Sunday, June 15, 2003

In Which Our Heroine Experiences Friday the 13th.
Thankfully, that day is over. It was quite an experience. I still cannot find my keys. But hey, who needs keys on a cold, wet rainy day when all you want to do is row, but it just never works out that way? But all was not lost. At least I got to pick up my ice cream maker. Which is not precisely what a girl needs on a cold rainy day, when on a whim to feel girly a girl has dressed up in a red thing dress and is feeling a bit cold anyway. But never mind. Got to stay plucky! I went in to Burdicks to pick up their gift certificate donated to the auction and discovered they had upped their donation to actually be a box of chocolates, which from Burdick's is nothing to be sneezled at. And I made my way to the boathouse, through the rain, with my dress, my ice cream maker and the chocolates, but not caring because I was going to row. And since it was wet anyway, I wouldn't mind getting wetter for putting new grips on our sculls.

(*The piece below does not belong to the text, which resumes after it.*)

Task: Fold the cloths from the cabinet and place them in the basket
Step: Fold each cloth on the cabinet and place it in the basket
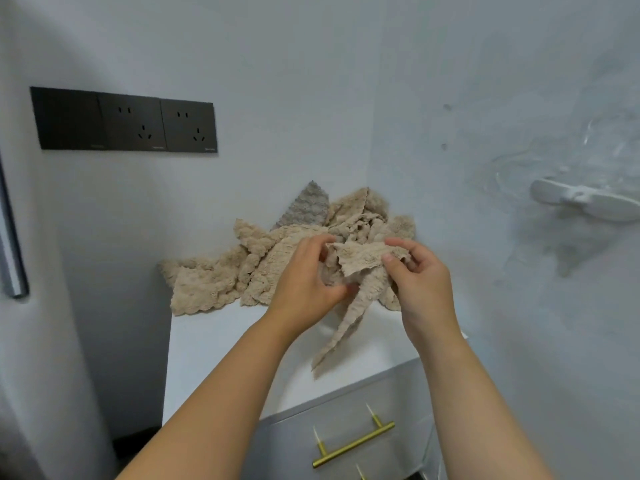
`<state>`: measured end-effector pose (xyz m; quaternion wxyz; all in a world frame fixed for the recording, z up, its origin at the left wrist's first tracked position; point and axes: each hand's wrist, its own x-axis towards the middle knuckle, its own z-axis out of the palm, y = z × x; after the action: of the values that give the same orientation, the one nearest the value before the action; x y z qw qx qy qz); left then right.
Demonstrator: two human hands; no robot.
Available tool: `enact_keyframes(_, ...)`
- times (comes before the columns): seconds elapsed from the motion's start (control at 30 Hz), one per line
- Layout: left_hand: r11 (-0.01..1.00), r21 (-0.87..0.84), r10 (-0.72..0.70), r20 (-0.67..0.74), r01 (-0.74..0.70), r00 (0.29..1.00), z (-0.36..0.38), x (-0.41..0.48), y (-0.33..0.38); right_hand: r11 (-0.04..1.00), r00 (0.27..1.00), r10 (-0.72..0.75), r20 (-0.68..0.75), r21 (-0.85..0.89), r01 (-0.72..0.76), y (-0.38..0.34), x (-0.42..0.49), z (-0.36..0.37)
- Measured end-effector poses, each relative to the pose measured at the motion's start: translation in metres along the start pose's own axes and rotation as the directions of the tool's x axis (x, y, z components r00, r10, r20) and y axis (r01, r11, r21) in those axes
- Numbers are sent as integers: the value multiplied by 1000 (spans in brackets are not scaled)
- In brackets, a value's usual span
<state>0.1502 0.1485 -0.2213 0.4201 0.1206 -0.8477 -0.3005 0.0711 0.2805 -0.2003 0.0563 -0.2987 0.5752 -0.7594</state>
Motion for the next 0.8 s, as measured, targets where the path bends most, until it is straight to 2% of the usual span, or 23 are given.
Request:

For those who haven't had the experience, putting replacement grips on scull handles (sweep handles don't have grips, although some of them do have bits of padding) is a relatively simple process of applied physics. First, cut off the old grips, which are no doubt so worn that they'll come off easily anyway. Then, produce the new grips, which will look like extremely sturdy condoms with the vital anatomy missing, although they're so solid in form you're permitted to wonder where the anatomy disappeared off to. Accept a slightly obscene mindset anyway - things aren't going to get any better. This is because the best posture to now adopt is to straddle the scull as though you're riding a broomstick - blade behind you, end of handle in front of you, collar anywhere comfortable. Then you use your thumbs to stretch out the bottom of the grip to put them on the scull handle. They won't go on far, but that's ok. Because then you take a running water hose and stick it over the far end of the grip, which has a wee hole in it. The grip will naturally fill up with water, which will cause it to expand a little bit. Then, keeping it full of water (I find it helps to put your finger over the end instead of the hose once it is full), you push it down and on to the grip fully. This happens rather easily, but the handle will shoot the water that cannot compress any more out the bottom of the grip, rather like a squid. And of course, this water will sploosh all over your nether regions, leaving you looked as though you've been so startled by something you've wet your shorts. Luckily, you'll do this all in a boathouse, so no one will notice if you're covered in damp or wet patches. Everyone else is covered in sweat anyway. But anyway, we did it. And then, ready to go out and row, I discovered that my keys (to boathouses along the river, apartment, T Pass, the lot) were gone. We looked EVERYWHERE. Four hours, a locksmith and $75 later I got into my apartment. Bleh!